A. K. schrieb:
> Ich bin auf die Schnelle nicht bis ins Detail rein, aber wenn muxp
> sowohl in ISR als auch im Hauptprogramm verwendet wird, dann kann es gut
> sein, dass diese Variable nicht nur auf "volatile" zeigen muss, sondern
> auch selbst "volatile" sein muss, also
> volatile unsigned char *volatile muxp = mux + MUX_SIZE;
in diesem konkreten Fall nicht.
Da mux seine Adresslage nicht ändert und auch MUX_SIZE eine Konstante
ist, könnte man höchstens argumentieren, dass
1 | volatile unsigned char *const muxp = mux + MUX_SIZE;
|
korrekt wäre.
Die Sache mit dem Array.
Auch wenn es unwahrscheinlich ist, so sollte man natürlich das Array als
ganzes volatile machen.
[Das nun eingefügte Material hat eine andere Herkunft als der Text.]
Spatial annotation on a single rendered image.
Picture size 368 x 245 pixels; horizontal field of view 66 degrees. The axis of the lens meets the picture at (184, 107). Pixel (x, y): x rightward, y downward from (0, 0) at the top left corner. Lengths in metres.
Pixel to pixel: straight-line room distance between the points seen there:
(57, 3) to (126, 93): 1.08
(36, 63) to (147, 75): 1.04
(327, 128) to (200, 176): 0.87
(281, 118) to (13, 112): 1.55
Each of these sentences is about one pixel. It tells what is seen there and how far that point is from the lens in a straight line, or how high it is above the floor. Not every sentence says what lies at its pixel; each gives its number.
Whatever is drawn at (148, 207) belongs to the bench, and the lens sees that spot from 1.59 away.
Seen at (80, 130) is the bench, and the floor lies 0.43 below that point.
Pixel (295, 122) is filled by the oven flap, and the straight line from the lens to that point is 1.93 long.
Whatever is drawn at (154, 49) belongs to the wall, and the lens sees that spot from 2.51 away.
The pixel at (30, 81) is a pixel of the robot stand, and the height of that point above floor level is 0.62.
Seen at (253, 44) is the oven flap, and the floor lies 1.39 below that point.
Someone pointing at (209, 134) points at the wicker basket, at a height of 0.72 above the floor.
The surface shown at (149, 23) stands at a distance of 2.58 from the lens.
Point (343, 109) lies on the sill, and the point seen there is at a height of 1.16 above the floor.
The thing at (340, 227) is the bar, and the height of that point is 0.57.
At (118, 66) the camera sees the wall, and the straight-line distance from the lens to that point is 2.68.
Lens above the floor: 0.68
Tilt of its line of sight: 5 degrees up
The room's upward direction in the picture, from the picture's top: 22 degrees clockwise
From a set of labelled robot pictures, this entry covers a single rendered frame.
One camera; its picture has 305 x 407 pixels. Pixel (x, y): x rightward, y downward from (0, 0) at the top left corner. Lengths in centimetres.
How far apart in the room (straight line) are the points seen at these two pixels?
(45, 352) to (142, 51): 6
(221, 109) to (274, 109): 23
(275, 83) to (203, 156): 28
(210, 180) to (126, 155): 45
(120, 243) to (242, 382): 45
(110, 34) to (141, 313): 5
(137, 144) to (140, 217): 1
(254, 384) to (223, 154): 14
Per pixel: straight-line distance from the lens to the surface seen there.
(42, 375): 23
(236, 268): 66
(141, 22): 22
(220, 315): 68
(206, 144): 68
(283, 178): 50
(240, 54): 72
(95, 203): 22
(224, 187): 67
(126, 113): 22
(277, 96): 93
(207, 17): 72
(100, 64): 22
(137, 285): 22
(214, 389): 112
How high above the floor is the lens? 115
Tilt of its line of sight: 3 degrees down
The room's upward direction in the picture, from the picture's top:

Die Tatsache, dass es sich hier um ein Array
handelt, darf doch keine Rolle spielen! volatile bedeutet ja
schliesslich: keinerlei Annahmen über den Inhalt einer Speicherzelle
machen und lokale Optimierungen auf dieser Speicherzelle aussen vor
lassen. Natürlich ist es unwahrscheinlich, dass der Compiler es schafft
ein komplettes Array in CPU-Registern zu halten und damit eine
Optimierung aufzubauen. Aber unwahrscheinlich bedeutet nicht, dass es
unmöglich ist. Wird in einer Schleife ein einzelnes Element aus dem
Array benutzt, dann kann der Optimizer sehr wohl zuschlagen und dieses
Element in einem Register halten.
Das fiese ist ja: ohne volatile kann etwas funktionieren, aber es muss
nicht. Ob und wie hängt immer von den Details des Optimizers ab. Und dem
möchte man sich ganz sicher nicht auslieferern.